Learn more about consent laws in the UK here.
I’m a man and I’ve been raped
Male rape happens too. It may not be as talked about, but that doesn’t mean you’re the only one. If you’re male, it may be reassuring to know there are specific organisations, such as SurvivorsUK and Mankind UK, that can help you too.
What do I do?
The most important thing you can do is tell someone you trust. They can help you through some of the decisions you need to make. If you can’t bear to tell someone you know, then ring the Rape Crisis helpline on 0808 802 9999. You’ll be able to talk through your options with someone in confidence. You can also talk to us in confidence or text our 24/7 crisis messenger.
The big question to ask yourself is: What’s the best thing for me to do? How am I best going to get through this?

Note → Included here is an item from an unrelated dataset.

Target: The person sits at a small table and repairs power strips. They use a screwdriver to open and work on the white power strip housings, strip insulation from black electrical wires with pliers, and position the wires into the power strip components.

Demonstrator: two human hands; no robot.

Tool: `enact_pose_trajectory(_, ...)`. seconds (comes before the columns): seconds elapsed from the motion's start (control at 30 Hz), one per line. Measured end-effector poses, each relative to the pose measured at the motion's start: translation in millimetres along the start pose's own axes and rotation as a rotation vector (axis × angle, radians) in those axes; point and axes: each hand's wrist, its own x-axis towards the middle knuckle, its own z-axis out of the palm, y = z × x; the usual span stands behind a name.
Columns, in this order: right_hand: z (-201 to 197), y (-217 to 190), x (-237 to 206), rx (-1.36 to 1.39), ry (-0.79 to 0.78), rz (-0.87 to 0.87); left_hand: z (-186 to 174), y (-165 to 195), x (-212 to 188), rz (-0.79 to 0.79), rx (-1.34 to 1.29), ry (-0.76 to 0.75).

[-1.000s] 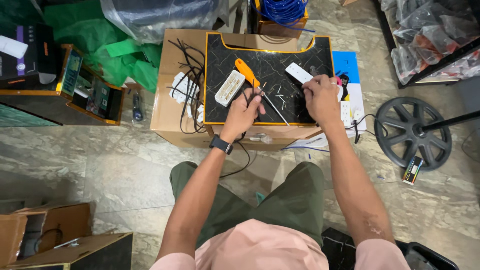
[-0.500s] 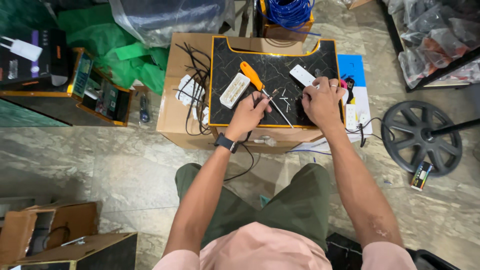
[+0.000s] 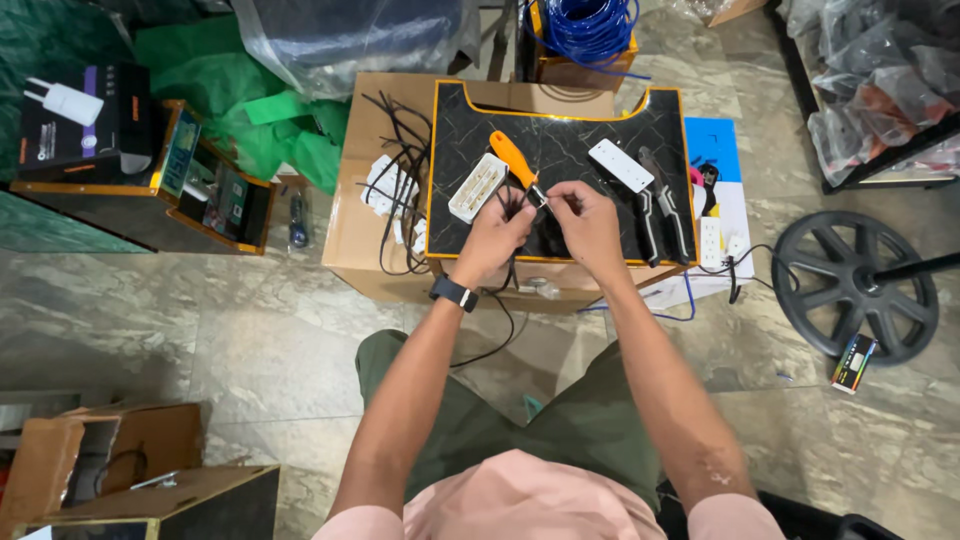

Don’t feel pressured to do anything you don’t want to – you have already been through a lot. We do suggest going to your local sexual assault referral centre if you have one. They are experienced at dealing with this and won’t put any pressure on you. If you choose to, they can take the necessary swabs for evidence purposes, and then store it for you if you decide to take legal action in the future.
Should I report my rape?
Again, don’t feel any pressure here. It’s not your fault or problem if your attacker does this to someone else, so please don’t let people saying that upset you. It’s only the rapist’s fault, it’s only their problem.
If you do decide to go to police, if possible:
- Don’t wash or brush your teeth.
- Don’t eat or drink.
- Don’t smoke.
- Try not to change your clothes, or keep them to one side safely.
- Try not to go to the loo.
- Don’t clean up the area where the rape took place.
Don’t worry if you’ve done some of this already. Evidence can still be collected and injuries still noted.
I’m scared I’ve not reacted in the right way
There’s no ‘right’ or ‘wrong’ way to react to being raped. You may think it’s only rape if you burst into tears straight afterwards and ring the police. This is simply not true. You may feel a number of different things – denial, disbelief, guilt, mad at yourself, shock, or just a determination to carry on like nothing happened. You may continue being friends with your rapist, or not get upset for days or weeks afterwards. This doesn’t mean it wasn’t rape, or that you won’t be believed if you do eventually tell somebody.
I’m not ready to call it rape yet
That’s ok. You’ve gone through a traumatic ordeal. No one else can label what happened to you except you. Remember, you’ll put more pressure on yourself if you have to deal with this alone. If you have a friend or family member that you trust, speak to them about it.
If you’re under 19, Childline provides help and support through their free helpline. Rape Crisis can also lend a helping hand, and offer advice and support. If you ever change your mind and want to report your rape, remember that you always can. Many people don’t report their rape for weeks or months, so it’s never too late.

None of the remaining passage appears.